_Work to be completed_
Your response should contain each line of the data that includes "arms".

─── Data block

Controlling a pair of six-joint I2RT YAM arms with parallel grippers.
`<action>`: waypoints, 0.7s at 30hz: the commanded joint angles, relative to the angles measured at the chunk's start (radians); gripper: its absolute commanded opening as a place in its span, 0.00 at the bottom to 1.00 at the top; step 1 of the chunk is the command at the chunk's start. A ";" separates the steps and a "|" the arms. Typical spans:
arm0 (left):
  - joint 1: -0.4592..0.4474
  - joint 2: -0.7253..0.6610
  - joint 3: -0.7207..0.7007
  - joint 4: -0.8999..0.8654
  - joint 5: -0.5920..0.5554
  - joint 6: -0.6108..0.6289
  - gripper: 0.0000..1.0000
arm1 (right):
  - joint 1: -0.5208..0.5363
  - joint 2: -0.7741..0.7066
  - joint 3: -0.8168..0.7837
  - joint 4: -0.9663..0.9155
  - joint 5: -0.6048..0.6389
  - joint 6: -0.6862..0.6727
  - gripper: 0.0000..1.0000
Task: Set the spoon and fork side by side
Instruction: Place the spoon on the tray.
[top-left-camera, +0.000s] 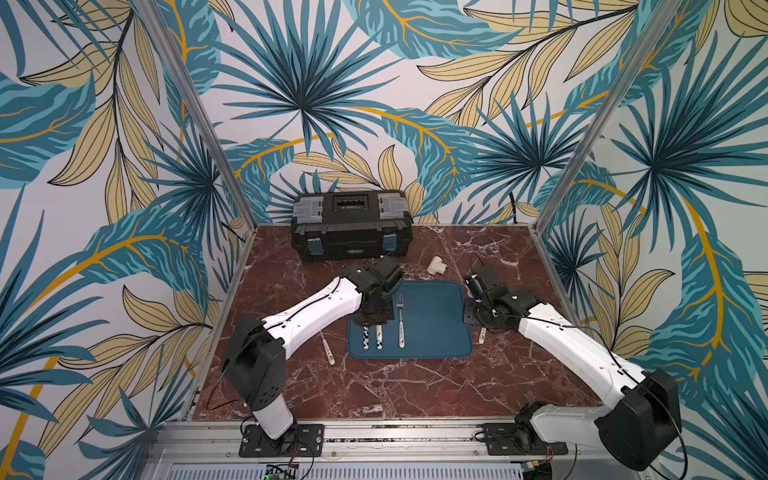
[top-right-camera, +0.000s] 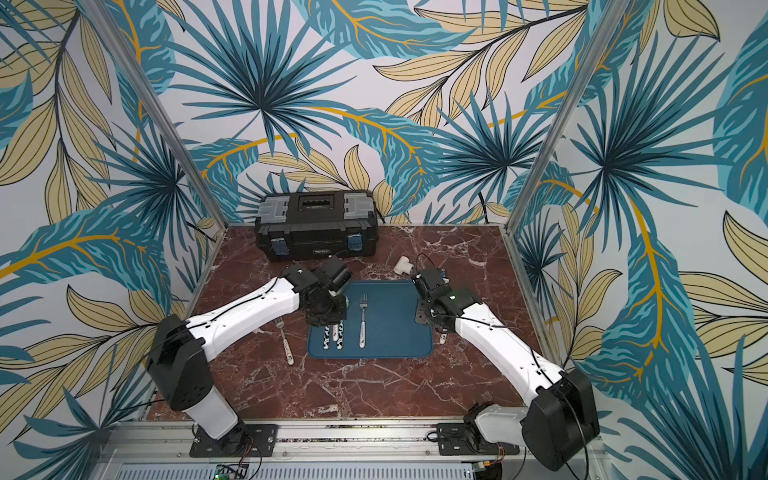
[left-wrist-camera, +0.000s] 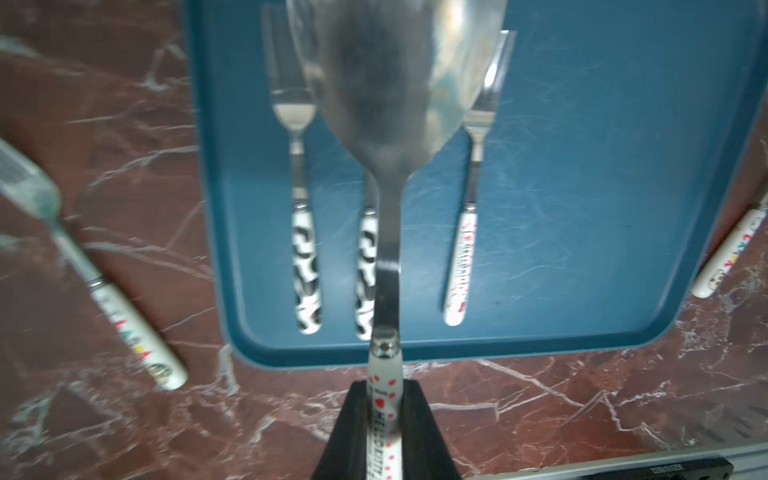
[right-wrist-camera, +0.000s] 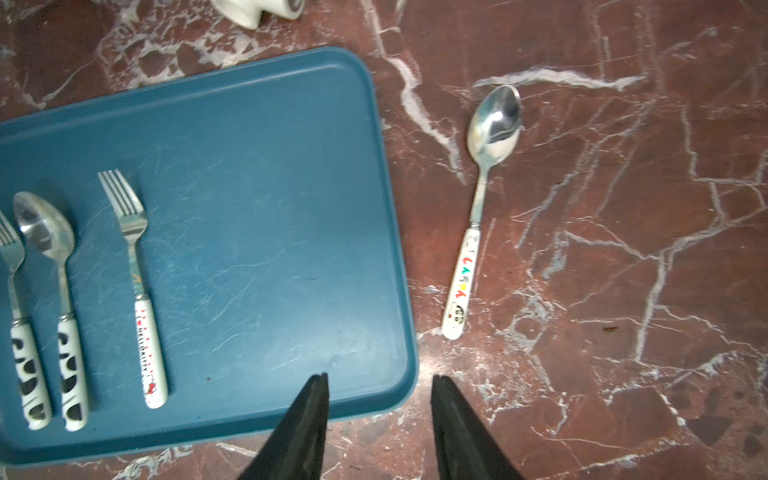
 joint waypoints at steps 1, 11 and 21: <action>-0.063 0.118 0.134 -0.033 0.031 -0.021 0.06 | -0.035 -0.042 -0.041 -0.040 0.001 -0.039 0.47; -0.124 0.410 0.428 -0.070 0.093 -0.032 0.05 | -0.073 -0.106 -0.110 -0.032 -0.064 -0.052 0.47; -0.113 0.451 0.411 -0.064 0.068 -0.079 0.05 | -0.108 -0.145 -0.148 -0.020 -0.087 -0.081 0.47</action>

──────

_Answer_
Controlling a pair of six-joint I2RT YAM arms with parallel grippers.
`<action>`: waypoints, 0.7s at 30hz: the commanded joint angles, relative to the angles measured at the chunk's start (radians); gripper: its absolute commanded opening as a place in its span, 0.00 at the bottom to 1.00 at the top; step 1 of the chunk is the command at the chunk's start. A ";" separates the steps and a "|" the arms. Typical spans:

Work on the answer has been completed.